Читать «Пять моих собак» онлайн - страница 16
Анастасия Витальевна Перфильева
Рона выполнила всё безмолвно, переглянувшись с Андрейкой. А мы были уже в своей крепости. Плотно закрыли дверь, отдышались, разделись, поели, сунув под кровать треть честно разделённого скромного ужина, и завалились спать, тоже втроём!

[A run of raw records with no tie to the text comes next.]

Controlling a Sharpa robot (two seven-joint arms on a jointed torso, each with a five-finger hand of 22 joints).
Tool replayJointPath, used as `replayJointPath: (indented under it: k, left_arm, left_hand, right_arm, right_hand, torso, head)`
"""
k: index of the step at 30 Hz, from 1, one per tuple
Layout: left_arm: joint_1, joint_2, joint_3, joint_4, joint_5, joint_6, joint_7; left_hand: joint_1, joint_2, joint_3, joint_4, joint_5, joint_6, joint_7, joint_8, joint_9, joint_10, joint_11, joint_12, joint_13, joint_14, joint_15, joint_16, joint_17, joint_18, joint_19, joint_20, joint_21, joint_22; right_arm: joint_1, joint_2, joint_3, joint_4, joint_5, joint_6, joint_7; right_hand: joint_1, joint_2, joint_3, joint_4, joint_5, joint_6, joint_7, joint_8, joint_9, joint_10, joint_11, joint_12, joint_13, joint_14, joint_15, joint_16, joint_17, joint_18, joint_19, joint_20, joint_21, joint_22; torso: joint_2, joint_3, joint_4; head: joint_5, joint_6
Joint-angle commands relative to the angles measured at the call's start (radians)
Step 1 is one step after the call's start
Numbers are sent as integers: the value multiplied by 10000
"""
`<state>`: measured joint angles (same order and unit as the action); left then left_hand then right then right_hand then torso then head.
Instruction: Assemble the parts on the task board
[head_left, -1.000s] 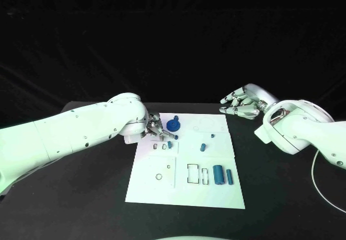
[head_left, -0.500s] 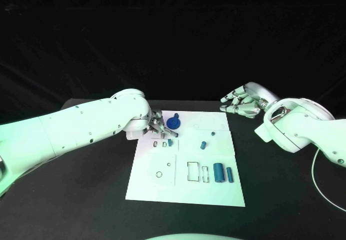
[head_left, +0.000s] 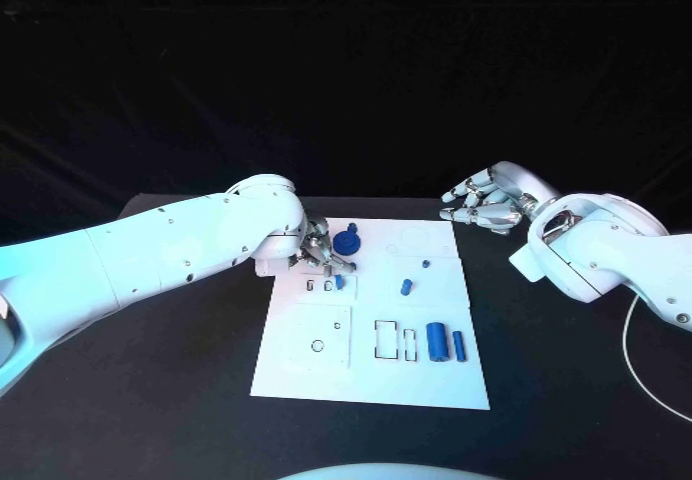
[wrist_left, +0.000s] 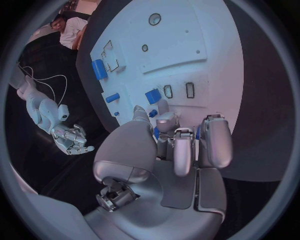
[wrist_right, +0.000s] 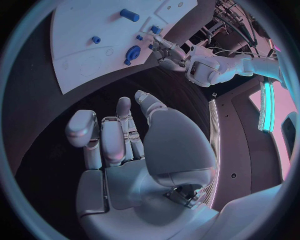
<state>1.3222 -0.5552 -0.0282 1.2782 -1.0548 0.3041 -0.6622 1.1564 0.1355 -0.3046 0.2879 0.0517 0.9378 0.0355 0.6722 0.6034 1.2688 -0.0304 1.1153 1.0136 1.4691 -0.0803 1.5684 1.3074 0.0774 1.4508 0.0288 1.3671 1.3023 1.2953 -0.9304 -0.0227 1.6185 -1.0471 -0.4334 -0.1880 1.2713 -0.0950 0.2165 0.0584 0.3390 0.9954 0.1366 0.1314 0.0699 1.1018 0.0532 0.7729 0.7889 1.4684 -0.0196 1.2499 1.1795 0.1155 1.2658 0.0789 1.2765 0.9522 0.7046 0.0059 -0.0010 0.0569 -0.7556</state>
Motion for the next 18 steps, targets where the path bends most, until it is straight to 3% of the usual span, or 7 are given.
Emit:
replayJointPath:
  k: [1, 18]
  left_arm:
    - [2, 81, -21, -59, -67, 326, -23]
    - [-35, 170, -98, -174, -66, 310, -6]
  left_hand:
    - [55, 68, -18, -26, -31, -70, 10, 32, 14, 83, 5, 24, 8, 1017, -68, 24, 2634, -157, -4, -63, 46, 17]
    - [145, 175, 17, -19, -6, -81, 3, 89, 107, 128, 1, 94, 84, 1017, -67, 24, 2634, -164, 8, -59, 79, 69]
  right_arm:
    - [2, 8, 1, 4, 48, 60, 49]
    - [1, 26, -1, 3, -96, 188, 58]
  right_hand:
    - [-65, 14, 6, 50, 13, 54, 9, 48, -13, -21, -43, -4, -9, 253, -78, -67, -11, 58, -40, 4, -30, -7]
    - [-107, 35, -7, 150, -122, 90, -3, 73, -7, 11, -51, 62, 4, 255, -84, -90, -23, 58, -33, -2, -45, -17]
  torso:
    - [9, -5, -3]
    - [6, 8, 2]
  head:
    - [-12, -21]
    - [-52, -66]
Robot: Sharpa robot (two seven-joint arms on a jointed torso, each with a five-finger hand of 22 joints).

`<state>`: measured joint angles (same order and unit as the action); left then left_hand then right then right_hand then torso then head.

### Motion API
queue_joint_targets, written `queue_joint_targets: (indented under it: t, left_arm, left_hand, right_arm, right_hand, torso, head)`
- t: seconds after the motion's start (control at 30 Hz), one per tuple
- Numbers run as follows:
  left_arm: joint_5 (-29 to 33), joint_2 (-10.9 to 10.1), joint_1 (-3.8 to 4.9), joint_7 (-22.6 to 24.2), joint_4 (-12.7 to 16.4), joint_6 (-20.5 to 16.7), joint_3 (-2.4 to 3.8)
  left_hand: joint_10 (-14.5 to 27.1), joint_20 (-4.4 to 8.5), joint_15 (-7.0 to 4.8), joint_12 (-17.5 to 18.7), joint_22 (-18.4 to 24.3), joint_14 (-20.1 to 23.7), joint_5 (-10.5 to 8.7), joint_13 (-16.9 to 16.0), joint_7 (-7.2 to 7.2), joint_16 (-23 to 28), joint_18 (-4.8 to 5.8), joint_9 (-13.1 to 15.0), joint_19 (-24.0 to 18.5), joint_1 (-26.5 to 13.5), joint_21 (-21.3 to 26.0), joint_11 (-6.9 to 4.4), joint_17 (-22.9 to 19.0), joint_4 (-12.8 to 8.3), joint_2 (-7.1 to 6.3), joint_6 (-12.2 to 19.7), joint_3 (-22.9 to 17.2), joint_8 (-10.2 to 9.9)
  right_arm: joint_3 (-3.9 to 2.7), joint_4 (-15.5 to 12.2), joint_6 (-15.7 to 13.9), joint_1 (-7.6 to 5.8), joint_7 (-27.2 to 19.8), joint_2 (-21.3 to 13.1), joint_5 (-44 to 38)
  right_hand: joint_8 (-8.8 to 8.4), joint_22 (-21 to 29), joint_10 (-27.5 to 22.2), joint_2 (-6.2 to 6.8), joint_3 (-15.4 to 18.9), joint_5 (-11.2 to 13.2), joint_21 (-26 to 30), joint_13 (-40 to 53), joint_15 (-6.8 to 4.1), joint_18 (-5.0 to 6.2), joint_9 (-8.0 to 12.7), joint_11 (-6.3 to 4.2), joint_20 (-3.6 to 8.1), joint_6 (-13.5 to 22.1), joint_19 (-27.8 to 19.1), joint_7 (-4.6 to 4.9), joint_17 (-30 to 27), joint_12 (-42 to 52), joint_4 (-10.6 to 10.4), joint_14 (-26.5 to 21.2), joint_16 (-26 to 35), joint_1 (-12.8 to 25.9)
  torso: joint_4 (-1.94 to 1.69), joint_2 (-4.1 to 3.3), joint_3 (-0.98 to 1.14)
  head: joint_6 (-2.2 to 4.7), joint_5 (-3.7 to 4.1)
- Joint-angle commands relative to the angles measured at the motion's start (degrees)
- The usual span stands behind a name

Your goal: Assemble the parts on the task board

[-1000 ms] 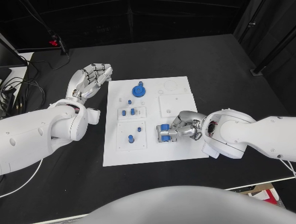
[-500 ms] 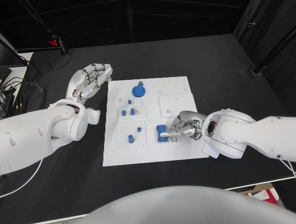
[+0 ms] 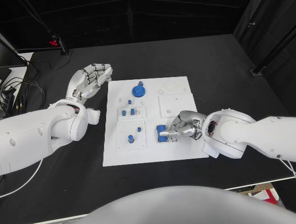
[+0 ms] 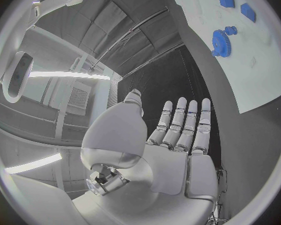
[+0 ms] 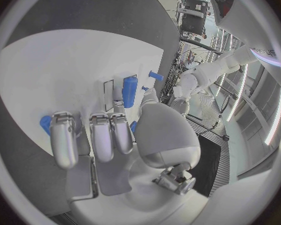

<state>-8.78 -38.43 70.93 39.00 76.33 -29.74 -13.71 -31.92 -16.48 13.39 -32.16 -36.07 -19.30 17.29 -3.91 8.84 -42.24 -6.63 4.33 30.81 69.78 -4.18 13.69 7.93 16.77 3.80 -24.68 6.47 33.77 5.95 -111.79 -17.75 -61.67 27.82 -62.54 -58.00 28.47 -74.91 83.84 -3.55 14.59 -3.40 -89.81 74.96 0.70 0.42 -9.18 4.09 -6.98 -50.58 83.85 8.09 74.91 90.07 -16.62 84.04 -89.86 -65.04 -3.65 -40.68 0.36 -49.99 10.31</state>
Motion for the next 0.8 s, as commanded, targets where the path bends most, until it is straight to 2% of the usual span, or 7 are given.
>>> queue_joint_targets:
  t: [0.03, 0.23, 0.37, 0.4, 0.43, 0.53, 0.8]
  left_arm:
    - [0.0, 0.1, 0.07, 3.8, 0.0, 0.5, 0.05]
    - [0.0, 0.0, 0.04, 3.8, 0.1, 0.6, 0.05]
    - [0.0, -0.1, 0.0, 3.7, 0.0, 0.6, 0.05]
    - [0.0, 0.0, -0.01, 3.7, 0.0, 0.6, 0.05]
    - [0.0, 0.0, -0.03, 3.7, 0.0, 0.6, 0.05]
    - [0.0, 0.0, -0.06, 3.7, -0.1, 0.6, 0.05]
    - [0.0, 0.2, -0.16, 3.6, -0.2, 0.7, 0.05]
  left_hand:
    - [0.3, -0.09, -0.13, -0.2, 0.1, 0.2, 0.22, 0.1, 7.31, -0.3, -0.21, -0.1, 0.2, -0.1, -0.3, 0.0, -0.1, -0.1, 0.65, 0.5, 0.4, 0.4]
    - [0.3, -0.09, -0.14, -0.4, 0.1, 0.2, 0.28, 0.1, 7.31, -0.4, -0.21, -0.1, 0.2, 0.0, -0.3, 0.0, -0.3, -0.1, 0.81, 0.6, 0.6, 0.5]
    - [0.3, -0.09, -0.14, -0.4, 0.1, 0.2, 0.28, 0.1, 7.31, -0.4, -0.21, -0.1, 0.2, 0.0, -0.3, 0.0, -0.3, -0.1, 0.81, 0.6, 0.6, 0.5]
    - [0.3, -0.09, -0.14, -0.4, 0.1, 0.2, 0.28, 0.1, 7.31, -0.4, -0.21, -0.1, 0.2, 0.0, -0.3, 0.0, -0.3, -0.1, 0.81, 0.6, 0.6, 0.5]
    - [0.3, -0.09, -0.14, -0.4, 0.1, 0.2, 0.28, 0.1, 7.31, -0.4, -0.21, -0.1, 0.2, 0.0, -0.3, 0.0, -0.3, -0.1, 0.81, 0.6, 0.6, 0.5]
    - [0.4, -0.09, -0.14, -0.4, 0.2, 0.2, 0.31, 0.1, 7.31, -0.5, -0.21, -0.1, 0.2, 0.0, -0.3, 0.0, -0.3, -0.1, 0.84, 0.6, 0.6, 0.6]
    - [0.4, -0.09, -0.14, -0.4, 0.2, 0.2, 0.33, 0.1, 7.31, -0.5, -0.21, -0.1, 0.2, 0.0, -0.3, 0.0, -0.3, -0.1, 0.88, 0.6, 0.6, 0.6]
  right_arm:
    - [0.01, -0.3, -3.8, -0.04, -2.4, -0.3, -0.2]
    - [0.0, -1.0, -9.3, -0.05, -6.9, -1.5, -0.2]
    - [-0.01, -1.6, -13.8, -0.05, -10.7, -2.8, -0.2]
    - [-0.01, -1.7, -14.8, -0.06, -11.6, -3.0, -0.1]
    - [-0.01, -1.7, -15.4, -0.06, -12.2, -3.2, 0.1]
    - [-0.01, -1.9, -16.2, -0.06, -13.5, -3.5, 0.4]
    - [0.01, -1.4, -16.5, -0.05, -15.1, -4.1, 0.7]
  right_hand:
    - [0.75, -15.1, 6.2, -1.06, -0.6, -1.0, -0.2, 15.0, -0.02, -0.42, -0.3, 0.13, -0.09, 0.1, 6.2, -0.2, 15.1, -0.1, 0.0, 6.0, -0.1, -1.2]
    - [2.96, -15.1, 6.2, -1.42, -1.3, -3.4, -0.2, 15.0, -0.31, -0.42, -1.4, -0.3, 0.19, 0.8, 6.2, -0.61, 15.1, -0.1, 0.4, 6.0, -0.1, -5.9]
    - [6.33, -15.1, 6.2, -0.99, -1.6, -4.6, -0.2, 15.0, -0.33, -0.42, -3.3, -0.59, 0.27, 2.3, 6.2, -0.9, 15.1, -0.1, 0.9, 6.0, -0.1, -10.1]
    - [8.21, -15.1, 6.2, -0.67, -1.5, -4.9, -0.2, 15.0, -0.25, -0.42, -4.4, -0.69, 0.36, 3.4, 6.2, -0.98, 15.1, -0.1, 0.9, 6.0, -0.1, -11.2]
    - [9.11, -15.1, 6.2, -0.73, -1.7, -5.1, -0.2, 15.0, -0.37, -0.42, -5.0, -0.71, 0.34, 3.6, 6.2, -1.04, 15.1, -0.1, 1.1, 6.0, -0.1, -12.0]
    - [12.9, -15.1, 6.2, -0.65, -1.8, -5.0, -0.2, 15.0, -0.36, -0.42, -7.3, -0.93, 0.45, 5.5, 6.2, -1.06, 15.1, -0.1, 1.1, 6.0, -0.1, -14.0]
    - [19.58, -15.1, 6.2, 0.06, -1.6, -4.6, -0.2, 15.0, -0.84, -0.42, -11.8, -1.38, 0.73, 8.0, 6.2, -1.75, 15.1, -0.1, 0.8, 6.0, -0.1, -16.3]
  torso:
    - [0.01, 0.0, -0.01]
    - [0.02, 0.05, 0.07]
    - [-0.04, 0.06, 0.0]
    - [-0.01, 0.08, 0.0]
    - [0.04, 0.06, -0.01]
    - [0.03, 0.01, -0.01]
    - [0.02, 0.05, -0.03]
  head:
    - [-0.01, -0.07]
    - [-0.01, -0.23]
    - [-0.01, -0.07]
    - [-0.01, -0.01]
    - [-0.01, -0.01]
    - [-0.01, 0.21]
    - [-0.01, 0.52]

Несомненно, я допустила ошибку, приютив в ту морозную ночь усталого Тобика. Он уцепился за это первое разрешение как за спасение. Он прокрадывался к нам на третий этаж неслышно, при любой возможности. Не знаю, может быть, Рона с Андрейкой помогали этому. Я делала вид, что ничего не замечаю. И, как будто обнаружив неожиданно у себя или у Андрейки под кроватью спрятавшегося Тобика, по утрам начинала громко выговаривать:
– Опять пришёл и залез! Андрей, что за наказание? На двор, сейчас же на двор!
Я притворялась, и ребята прекрасно это понимали. Даже Лёля. Она нашёптывала матери в кухне:
– Они его вечером тихонько впускают. Нарочно. И ОНА тоже! (ОНА – это я.)
– Безобразие! Ещё культурные, москвичи!.. Увижу хоть раз собаку, в райсовет с жалобой пойду. Тоже мне эвакуированные… – шипела Александра Николаевна.
Конечно, не все жильцы в доме относились к Тобику плохо, некоторые даже приносили ему остатки еды. Но наша хозяйка…
А ведь Тобик ничем ей особенно не мешал.
Рона и Андрейка подтирали за ним малейшие следы. За всю зиму он ни разу не высунулся из нашей комнатушки, не тявкнул. Он был так благодарен за приют, за ласку! Для него еда значила меньше. Лежать в тепле – и на том спасибо. А уж если покормят…
Тобик ел всегда деликатно, не спеша, не чавкая, и при этом без устали крутил хвостом. Именно крутил, хвост совершал аккуратные, ровные круги… Лежал ли Тобик у батареи или спрятавшись под кровать, стоило кому-нибудь из нас произнести слова: пёс, собака, Тобик или просто «наш», – хвост сразу приходил в движение. Роночка уверяла, что «Тобик улыбается хвостом». Что ж, по-своему она была права! Он похорошел у нас от тепла или оттого, что чувствовал дом. Три чёрные точки на морде победно блестели, шерсть залоснилась, стала гуще.
Всё равно Александра Николаевна ненавидела Тобика!
Собаки безошибочно чувствуют, кто их любит, кто нет и кто их боится.
Рону или её отца, если тому случалось зайти к нам за газетой, Тобик всегда приветствовал стуком хвоста. Александру Николаевну, даже звук её шлёпанцев, не переносил. Он знал: ни лаять, ни ворчать нельзя. Он просто весь подбирался, настораживался, прижимаясь к полу. И Лёлю не любил, хотя ни разу не сделал попытки огрызнуться на неё. Трусишка Лёля, если ей случалось увидеть исчезавший за входной дверью хвост, поднимала такой визг, что Тобик стремглав удирал.
И всё-таки Александра Николаевна выследила его.
В один из хмурых мартовских дней, когда я на рассвете выпускала Тобика, она подкараулила нас в кухне и кинулась за ним со шваброй в руке.
Отчаянный лай огласил лестницу. Александра Николаевна настигла пса и била наотмашь, изо всей силы…
Выбежавшая полураздетая Рона, рыдая, оттаскивала мать. Андрейка выскочил из комнаты; ему удалось подтолкнуть Тобика – тот с воем понёсся вниз.